Lara looked into her rearview mirror at her smiling baby and fidgeting toddler in the backseat. “I’ve some pizza back at the house. We’ll show you what real fun is.”

“Great, I like pizza.” As Ally looked over at her friend in her oversized sweatshirt, a Christmas elf on the front and her fuzzy black sweatpants, it was hard to remember what Lara was like before she become a mother.

How was this the same woman who used to complain at 2am when the bars would close because she didn’t want to go home?

“Anyway, better to save our energies for the Snow Ball,” Lara added then. “I’ve hired a sitter so we can go all out, hair, false eyelashes, the works. So I really hope you packed a knockout dress.”

“Sure did.”

“Oh we’re going to have so much fun! Tomorrow is the ice maze, and then the tree lighting. You’ll really like that one.”

Ally swallowed hard.
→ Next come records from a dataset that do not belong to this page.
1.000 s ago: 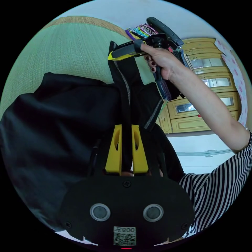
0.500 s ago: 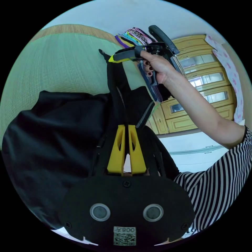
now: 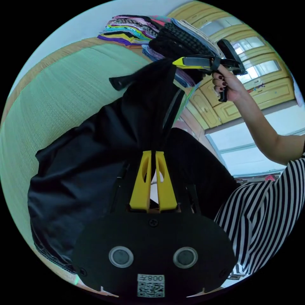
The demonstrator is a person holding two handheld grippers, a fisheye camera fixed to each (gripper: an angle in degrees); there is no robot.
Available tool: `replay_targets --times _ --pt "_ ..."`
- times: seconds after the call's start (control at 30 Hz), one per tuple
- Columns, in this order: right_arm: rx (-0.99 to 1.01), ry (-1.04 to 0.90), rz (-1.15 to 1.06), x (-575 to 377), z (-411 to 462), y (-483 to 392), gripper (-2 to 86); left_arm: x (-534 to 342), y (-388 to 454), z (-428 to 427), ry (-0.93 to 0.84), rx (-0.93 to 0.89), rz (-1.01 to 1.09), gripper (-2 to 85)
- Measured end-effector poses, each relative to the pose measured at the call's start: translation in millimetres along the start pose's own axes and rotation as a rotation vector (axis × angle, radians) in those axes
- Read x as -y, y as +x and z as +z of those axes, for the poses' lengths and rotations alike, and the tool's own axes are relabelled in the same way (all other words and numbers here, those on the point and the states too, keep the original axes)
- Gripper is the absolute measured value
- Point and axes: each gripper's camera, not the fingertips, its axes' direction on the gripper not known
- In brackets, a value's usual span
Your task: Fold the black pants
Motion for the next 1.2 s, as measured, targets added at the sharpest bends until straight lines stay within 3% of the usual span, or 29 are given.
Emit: replay_targets --times 0.2,0.57,0.8,0.97,1.2 --pt "0.093 0.004 0.135 -76 0 93 0.7 37 28 35 -0.115 0.037 0.005 2.0" --pt "0.189 0.01 0.223 -163 -7 186 0.7 97 61 68 -0.222 0.082 0.0 3.3" --pt "0.212 -0.02 0.248 -199 1 227 0.8 119 61 59 -0.155 -0.033 -0.071 5.8" --pt "0.299 0.015 0.267 -223 -8 245 0.8 139 62 34 0.032 -0.118 -0.128 6.0" --pt "0.339 0.03 0.267 -247 -23 245 0.7 214 38 57 0.055 -0.236 -0.235 7.3"
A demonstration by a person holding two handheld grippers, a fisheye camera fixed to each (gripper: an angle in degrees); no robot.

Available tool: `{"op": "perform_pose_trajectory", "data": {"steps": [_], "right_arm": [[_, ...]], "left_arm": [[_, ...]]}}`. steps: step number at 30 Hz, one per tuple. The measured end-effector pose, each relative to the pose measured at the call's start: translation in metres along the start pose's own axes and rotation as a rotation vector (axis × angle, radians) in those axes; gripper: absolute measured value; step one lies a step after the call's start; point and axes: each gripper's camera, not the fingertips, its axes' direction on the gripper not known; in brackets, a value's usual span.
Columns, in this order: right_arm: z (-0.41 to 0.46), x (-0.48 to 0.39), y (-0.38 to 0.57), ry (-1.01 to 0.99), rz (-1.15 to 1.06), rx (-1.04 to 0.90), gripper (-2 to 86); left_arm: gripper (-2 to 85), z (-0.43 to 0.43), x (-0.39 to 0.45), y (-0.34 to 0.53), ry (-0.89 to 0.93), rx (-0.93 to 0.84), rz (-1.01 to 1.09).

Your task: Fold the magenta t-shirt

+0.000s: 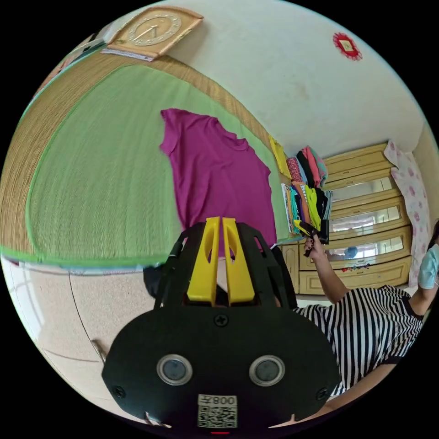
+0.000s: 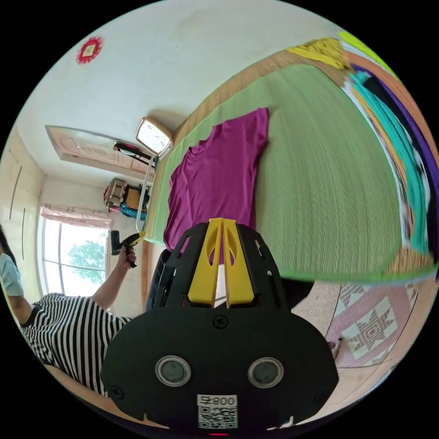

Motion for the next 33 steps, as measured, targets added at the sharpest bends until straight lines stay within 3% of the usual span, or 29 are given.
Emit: {"op": "perform_pose_trajectory", "data": {"steps": [13,19,30,33], "right_arm": [[0.190,-0.105,-0.293,0.296,-0.317,-0.102,0.0],[0.248,-0.096,-0.337,0.494,-0.309,-0.143,0.0],[0.256,-0.100,-0.393,0.495,-0.266,-0.083,0.0],[0.250,-0.103,-0.391,0.445,-0.274,-0.064,0.0]], "left_arm": [[0.2,0.131,0.005,-0.273,-0.177,-0.022,0.105],[0.1,0.173,-0.010,-0.334,-0.311,-0.085,0.114],[0.1,0.191,-0.007,-0.409,-0.355,-0.059,0.168],[0.2,0.173,-0.004,-0.405,-0.279,0.007,0.198]]}}
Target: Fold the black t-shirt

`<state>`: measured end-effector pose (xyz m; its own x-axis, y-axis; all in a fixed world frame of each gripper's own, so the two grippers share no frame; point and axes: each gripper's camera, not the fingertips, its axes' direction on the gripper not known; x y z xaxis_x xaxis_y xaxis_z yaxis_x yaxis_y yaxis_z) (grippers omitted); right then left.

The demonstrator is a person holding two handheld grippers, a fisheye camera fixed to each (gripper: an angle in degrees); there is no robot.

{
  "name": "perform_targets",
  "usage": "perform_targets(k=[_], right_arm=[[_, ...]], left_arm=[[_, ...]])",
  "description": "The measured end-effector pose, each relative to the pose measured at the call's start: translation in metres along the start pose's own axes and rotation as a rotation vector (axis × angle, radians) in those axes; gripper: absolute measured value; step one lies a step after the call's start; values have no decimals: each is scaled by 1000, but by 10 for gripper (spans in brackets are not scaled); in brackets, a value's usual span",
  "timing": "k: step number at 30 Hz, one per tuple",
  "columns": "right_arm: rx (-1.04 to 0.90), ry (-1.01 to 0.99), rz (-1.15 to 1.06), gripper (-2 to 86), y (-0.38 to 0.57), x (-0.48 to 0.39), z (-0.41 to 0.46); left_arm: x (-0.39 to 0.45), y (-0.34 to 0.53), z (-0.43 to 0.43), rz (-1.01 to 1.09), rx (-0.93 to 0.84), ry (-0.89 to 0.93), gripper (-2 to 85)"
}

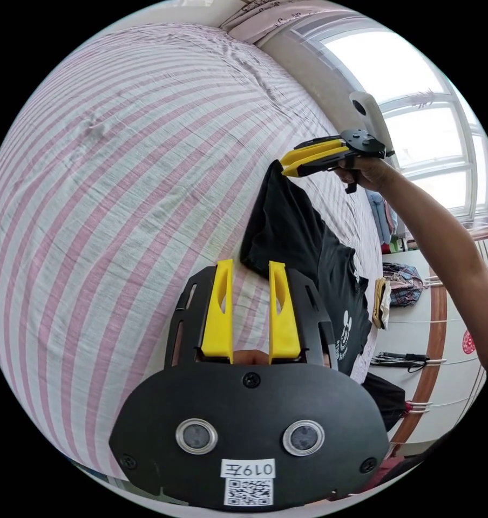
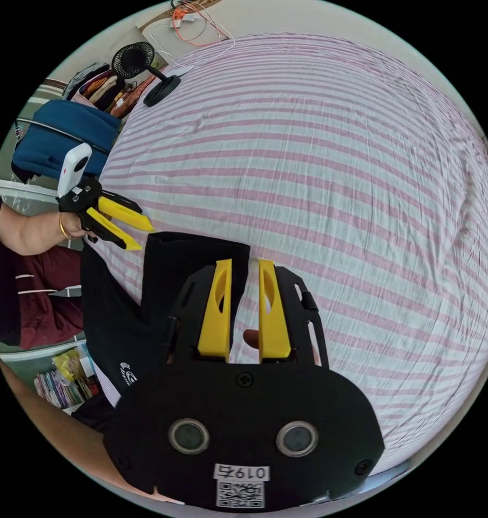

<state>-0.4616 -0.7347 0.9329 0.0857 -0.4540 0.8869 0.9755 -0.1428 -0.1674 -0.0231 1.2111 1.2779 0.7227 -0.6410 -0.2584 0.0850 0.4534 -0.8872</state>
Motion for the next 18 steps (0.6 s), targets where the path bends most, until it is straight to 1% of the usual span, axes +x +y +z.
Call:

A bunch of people standing around in the freezing cold waiting for someone to flip the switch on a few lights didn’t exactly sound like a rip-roaring time.

And the ice maze sounded very much like a kids thing.

Oh well, she’d get into the spirit of all this stuff, for Lara’s sake at least.

It was a couple of days, tops. After that Ally would be chilling beneath the palm trees, pina colada in hand, Christmas a distant memory.

Heaven.

Chapter 5

After a forty-five minute drive through mostly woodlands, Lara turned onto a dimly lit road.

“Country living at it’s finest,” her friend declared.

Out of the darkness, a massive house appeared and Ally made no attempt to hide her surprise.

“Uh you didn’t think to tell me you lived in a mansion?”

She was shocked enough when six years ago Lara broke the news that she was leaving Boston with her new husband Mark. The two women had done everything together, it was hard for Ally to imagine them living in different states.

Mark’s grandmother had just passed and left them a house in his home town. He was also apparently the family heir to a small business, a restaurant and a few other things in the place.

Funny how Lara, the one who’d stuck with Art as her major in college, knowing she’d likely never make a lot of money and didn’t care, ended up living in a house like this.

Wealth and material things never mattered to her best friend though, which is probably why Lara never told her about this place.